- EXERCISE INSTRUCTIONS
Search the material for the word "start" and report each line where it turns up.
* * *
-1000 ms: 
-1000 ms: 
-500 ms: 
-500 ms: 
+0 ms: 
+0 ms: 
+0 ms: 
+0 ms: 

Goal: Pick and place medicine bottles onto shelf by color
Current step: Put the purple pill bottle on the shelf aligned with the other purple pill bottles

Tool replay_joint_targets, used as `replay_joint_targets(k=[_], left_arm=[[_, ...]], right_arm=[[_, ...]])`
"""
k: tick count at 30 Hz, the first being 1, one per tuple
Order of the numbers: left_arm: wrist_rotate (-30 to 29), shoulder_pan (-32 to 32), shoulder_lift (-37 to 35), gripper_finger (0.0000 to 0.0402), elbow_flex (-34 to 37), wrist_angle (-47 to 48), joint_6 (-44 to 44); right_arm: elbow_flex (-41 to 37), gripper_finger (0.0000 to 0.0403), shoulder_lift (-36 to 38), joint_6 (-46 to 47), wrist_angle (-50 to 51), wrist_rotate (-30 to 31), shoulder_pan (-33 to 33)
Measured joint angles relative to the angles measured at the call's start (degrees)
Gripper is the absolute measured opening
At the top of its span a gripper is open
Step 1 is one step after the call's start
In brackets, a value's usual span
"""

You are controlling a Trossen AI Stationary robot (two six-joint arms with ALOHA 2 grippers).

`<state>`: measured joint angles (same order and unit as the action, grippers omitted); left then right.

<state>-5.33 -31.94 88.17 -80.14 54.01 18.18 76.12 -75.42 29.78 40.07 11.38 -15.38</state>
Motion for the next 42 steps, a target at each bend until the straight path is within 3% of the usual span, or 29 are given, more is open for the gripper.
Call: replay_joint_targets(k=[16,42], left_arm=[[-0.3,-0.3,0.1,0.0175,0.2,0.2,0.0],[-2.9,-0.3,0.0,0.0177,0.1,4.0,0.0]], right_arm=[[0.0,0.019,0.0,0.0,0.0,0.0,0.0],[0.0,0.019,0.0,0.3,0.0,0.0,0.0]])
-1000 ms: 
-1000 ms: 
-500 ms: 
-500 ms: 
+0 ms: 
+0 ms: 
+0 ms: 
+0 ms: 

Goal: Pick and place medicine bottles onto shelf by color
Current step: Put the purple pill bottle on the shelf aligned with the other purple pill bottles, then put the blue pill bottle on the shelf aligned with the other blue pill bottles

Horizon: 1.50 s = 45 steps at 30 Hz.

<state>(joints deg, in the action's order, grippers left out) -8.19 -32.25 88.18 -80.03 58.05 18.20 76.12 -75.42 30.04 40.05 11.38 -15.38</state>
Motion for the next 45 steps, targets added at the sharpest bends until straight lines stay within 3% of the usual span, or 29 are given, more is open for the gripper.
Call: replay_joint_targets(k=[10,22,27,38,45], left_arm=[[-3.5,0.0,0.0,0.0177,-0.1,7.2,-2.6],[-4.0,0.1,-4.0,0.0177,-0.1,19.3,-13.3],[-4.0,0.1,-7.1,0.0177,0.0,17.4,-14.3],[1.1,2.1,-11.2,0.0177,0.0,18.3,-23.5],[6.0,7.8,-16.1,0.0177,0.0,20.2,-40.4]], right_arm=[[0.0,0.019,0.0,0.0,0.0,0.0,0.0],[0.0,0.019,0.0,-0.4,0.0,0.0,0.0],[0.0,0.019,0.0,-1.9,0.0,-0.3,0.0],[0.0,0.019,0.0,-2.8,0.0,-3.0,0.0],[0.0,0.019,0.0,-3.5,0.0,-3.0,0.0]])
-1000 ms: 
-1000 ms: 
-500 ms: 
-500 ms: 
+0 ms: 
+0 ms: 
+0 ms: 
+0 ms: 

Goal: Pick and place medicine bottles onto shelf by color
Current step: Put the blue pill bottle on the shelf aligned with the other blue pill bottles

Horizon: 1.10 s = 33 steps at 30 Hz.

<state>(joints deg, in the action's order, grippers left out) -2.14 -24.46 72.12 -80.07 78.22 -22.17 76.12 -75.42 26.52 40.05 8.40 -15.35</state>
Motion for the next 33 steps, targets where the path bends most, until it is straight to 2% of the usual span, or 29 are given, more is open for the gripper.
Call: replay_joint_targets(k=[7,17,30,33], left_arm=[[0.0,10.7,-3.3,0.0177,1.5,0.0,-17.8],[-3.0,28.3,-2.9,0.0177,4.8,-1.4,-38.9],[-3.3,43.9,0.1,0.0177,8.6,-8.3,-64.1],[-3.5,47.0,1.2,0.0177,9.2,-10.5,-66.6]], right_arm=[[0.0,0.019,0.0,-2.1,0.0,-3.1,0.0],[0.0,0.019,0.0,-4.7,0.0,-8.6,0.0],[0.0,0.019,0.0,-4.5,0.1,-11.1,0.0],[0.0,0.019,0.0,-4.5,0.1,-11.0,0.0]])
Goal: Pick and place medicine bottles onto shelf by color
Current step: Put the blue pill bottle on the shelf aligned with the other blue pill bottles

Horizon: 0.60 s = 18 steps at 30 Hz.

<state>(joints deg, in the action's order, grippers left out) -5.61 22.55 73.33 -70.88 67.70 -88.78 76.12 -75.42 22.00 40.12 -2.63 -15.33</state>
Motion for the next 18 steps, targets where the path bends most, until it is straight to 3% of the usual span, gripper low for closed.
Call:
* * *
- RESPONSE TO THE EXERCISE
Measured joint angles relative to the angles measured at the call's start (degrees)
Step 1 is one step after the call's start

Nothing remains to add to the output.